Ben Jor - É, tinha outros sucessos também daquela época, como "Chove Chuva"...
UOL - Mas essa música foi o primeiro sucesso.
Ben Jor - Sim, mas fiz muitas música na mesma época. O primeiro disco pra mim foi uma coisa assim... Na verdade, eu entrei na música porque eu estava no meio musical. Coisa de amigos que eram músicos, entende? Mas não era o que queria.
Tanto que no meu primeiro sucesso era uma coisa que não me interessava muito. Falavam que eu era o primeiro cantor que vendia 100 mil discos. Eu ficava imaginando o Maracanã lotado, cada um com um disco meu na mão. Achava legal.
UOL - Você está dizendo que música não era o seu negócio?
Ben Jor - Não, não era porque eu estava estudando. Meu pai queria que eu fosse advogado. E eu tinha outro problema: minha mãe gostava de música, mas queria que eu fosse médico pediatra.
E eu queria ser jogador de futebol. E a gravadora queria que eu fosse músico... Pô, que lance louco. Nunca tinha visto contrato, cheio de cláusulas... Eu não podia sair da cidade.
Para viajar tinha de pedir para os caras. Aqueles coisas todas, né? Cheio de compromisso.
Aí veio um convite da Record, que tinha um programa, "O Fino da Bossa", e me convidaram pra apresentar seis programas. Aí fiz o primeiro, o segundo... E eu chegava sempre a São Paulo no sábado, na segunda-feira e eu ficava o fim-de-semana aqui.

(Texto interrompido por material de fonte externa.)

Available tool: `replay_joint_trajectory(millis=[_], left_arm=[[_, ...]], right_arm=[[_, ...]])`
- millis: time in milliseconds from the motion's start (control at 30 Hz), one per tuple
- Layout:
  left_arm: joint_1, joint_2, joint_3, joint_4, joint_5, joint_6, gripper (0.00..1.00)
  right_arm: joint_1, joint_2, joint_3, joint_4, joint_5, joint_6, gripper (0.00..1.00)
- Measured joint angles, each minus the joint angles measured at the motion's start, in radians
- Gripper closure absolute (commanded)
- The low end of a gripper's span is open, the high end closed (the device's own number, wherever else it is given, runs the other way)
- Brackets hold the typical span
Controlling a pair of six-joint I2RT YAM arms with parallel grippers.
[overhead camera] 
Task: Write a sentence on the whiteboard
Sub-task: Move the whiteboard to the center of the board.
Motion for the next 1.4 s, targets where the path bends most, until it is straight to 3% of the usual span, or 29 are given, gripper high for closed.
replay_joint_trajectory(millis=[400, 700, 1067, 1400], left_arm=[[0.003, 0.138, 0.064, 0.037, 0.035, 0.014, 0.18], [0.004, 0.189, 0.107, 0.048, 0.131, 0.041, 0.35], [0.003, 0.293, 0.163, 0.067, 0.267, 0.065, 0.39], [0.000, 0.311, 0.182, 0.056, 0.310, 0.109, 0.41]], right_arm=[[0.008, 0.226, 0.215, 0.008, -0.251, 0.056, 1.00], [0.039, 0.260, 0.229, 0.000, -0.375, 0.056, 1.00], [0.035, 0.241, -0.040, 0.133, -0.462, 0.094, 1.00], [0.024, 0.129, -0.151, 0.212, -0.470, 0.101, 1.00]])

Aí chegou num sábado, eu viajei no mesmo avião que Erasmo Carlos e ele falou: "Já que tu vai estar por aí, canta com gente lá no 'Jovem Guarda'". Pô, e adorei e cantei no programa.
Na segunda-feira me expulsaram. Ninguém falou nada, mas eu estava fora. Não estava mais escalado para "O Fino da Bossa", porque e cantei lá, na "Jovem Guarda".
UOL - Você se considera um artista pop?
Ben Jor - Sim, eu me considero um artista pop. Eu sempre fui pop.
UOL - Mas você não chegou a participar como liderança do movimento tropicalista...
Ben Jor - Não, não. Só acompanhei. Acompanhei bem, nós éramos amigos.
A gente conversava e foi bonito, porque a ideologia deles, a filosofia deles, embora totalmente diferente da minha, não chocava comigo.
Era uma coisa boa, sabe? Gil e Caetano sempre tiveram as idéias deles, que nunca chocavam com as minhas, nem com a de ninguém do grupo na época. Eu me sentia bem no meio deles também.